Нырнул в зелёную Партизанскую с частными домами. Чтобы пройти, как говорил Агеев, мимо кубанских невест и бродячих животных. Бывшие мухоловы и светозары валялись почти возле каждого забора. Осторожно обходил их, а некоторых сдвигал ногой. Кошки сами брызгали в стороны. Рай в этом городке для бродячих собак и кошек. Индия. Никто их не тревожит, не отлавливает, не кастрирует. Светозары с мухобоями бродят везде. Возле продуктовых магазинов, на рынках, на оптовке. Валяются на солнечном крыльце самой городской администрации. Иногда пробегут по площади духовым оркестром за какой-нибудь сучкой. И снова в одиночку лежат.
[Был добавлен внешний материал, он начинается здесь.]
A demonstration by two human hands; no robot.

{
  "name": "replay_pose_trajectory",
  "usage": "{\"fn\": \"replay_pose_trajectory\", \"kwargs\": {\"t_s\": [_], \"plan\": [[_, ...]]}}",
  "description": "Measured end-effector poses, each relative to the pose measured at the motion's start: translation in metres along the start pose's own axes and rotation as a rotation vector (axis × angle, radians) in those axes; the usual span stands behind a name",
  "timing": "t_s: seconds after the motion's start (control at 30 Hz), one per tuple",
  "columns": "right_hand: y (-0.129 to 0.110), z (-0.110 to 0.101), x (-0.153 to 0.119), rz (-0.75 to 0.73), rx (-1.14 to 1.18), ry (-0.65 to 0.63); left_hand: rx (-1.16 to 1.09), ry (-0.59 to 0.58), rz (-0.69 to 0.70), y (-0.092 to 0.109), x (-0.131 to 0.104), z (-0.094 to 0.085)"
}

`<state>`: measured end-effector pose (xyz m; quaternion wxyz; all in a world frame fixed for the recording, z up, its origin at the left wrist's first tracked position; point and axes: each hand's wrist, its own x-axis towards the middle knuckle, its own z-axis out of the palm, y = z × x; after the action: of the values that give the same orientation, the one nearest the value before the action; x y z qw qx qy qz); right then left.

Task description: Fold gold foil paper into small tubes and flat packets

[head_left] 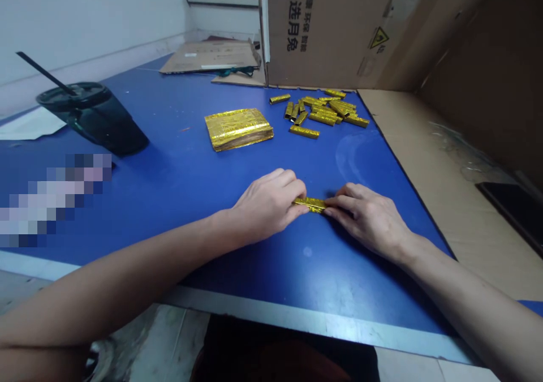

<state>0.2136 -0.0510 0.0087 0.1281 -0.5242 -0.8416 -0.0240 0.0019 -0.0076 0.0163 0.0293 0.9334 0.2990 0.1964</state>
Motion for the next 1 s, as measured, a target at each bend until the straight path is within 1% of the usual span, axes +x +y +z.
{"fn": "replay_pose_trajectory", "kwargs": {"t_s": [0.03,0.13,0.27,0.4,0.6,0.67,0.73,0.8,0.83,0.9,0.97,1.0], "plan": [[0.001,0.001,0.000,0.006,0.017,0.008,0.021,-0.001,0.032,0.002,-0.001,-0.001],[0.005,0.004,0.002,0.025,0.068,0.027,0.080,-0.063,0.101,0.006,-0.004,-0.003],[0.007,0.003,0.005,0.063,0.164,0.027,0.146,-0.137,0.062,0.003,-0.003,0.000],[0.008,0.002,0.006,0.109,0.250,0.015,0.145,-0.230,0.051,-0.003,0.000,0.006],[0.011,0.005,0.008,0.157,0.323,0.036,0.106,-0.216,0.016,-0.005,0.002,0.013],[0.010,0.003,0.007,0.174,0.334,0.103,0.095,-0.215,0.006,-0.005,0.003,0.013],[0.007,-0.003,0.005,0.191,0.304,0.237,0.090,-0.223,0.001,-0.005,0.003,0.012],[0.002,-0.010,0.003,0.158,0.253,0.335,0.089,-0.227,0.001,-0.005,0.003,0.012],[-0.001,-0.013,0.001,0.104,0.242,0.309,0.089,-0.228,0.002,-0.005,0.003,0.012],[-0.005,-0.015,-0.002,-0.022,0.198,0.155,0.090,-0.230,0.004,-0.005,0.003,0.013],[-0.008,-0.014,-0.003,-0.095,0.082,0.005,0.095,-0.231,0.003,-0.005,0.004,0.013],[-0.009,-0.013,-0.003,-0.106,0.025,-0.048,0.099,-0.232,0.001,-0.005,0.004,0.013]]}}
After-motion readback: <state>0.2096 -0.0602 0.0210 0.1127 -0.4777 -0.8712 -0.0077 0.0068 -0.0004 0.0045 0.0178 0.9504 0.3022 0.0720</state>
Или, как нищие, играют на балалайках.

Агеев всегда разглагольствовал, строил предположения, почему люди бросают своих питомцев. После всех умилительных картинок с ними в интернете и телевизоре. Что это – бессердечность? Или забывчивость, смурь? Табашников просто собирал свои объедки, и когда шёл в магазин или на оптовку, вываливал их из мешка на землю какому-нибудь тихому псу. Вот и сегодня выложил очередному полкану, охраняющему чужой забор, большую серую кость от бедра индейки. Тот с достоинством закусил её. Словно не знал, что с ней дальше делать. Куда отнести. Где запрятать. Чтобы продолжить сторожить чужой забор.

Впереди спиной к закрытым воротам стояла сдобная казачка лет пятидесяти. Которая хорошо бы подошла для огорода Табашникова. Возле неё мухобоями и не пахло. Но Табашников ошибся. Из подворотни, будто прямо из-под расставленных ног кубанки (будто прямо из чресл её!) начал зло вылаивать охрипший пёс. Домашний Светозар. Это уже не шутки.

– Во! – подмигнул кубанке Табашников, проходя. – С ангиной, хрипит, а лает. Молодец! Охраняет вас.

Кубанка зло смутилась. Как будто ей задрали подол. Приказала за спину: «Заткнись!» Светозар за забором не понял, сразу прибавил. А потом вообще зашёлся. До сипа в сахарной глотке.

Табашников посмеивался. Сегодня Светозар домашний из-под подола кубанки не достал.

Во дворе шестиэтажного длинного дома быстро шёл к последнему подъезду. К подъезду Агеевых. И вдруг замедлил шаги. Остановился.

На двух баках с мусором, на двух одинаковых листовках на них – крупными буквами было написано:

Внимание! Все на митинг против пенсионной реформы! Скажем зарвавшимся властям своё твёрдое нет!!!

Внимание! 29 августа! Все на площадь!!!

Табашникова пронзило: это же метафора сегодняшней жизни России! Баки, набитые мусором – и призыв на них против власти. Глубокая метафора!

Быстро поднялся на крыльцо, нащёлкал код, нырнул в подъезд. Чтобы поскорей взмыть на четвёртый. Но лифт не работал. Как молодой шестидесяти лет Табак начал скакать по лестнице наверх.

На другой день два друга были на площади среди сотни-другой базлунов с плакатами. Прямо напротив здания администрации города. Где высокое крыльцо плотно защищала полиция с дубинками.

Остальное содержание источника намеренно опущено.